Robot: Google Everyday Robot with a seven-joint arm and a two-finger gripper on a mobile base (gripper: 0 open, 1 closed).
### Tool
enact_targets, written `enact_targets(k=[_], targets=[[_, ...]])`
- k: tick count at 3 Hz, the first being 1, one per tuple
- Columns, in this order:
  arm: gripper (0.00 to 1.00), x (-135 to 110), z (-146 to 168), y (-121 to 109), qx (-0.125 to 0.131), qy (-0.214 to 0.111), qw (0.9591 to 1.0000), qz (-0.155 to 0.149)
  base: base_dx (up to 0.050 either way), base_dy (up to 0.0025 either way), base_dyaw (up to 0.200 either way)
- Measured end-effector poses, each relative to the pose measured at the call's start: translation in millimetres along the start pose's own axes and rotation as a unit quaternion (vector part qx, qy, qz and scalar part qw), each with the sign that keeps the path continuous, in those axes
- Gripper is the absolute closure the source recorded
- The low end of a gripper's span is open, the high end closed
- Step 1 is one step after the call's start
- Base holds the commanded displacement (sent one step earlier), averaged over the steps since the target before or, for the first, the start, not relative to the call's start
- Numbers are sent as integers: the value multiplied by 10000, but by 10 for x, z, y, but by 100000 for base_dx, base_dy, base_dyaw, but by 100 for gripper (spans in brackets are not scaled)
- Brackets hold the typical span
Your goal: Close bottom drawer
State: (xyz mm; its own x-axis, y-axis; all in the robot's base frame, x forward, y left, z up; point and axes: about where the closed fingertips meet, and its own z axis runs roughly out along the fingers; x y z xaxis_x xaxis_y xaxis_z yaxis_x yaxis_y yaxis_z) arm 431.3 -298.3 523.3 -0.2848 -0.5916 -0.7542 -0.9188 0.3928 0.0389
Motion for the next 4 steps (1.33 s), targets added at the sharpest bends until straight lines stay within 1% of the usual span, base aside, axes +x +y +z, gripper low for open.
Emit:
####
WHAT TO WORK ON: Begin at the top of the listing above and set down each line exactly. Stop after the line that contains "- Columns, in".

TASK OUTPUT:
Robot: Google Everyday Robot with a seven-joint arm and a two-finger gripper on a mobile base (gripper: 0 open, 1 closed).
### Tool
enact_targets, written `enact_targets(k=[_], targets=[[_, ...]])`
- k: tick count at 3 Hz, the first being 1, one per tuple
- Columns, in this order:

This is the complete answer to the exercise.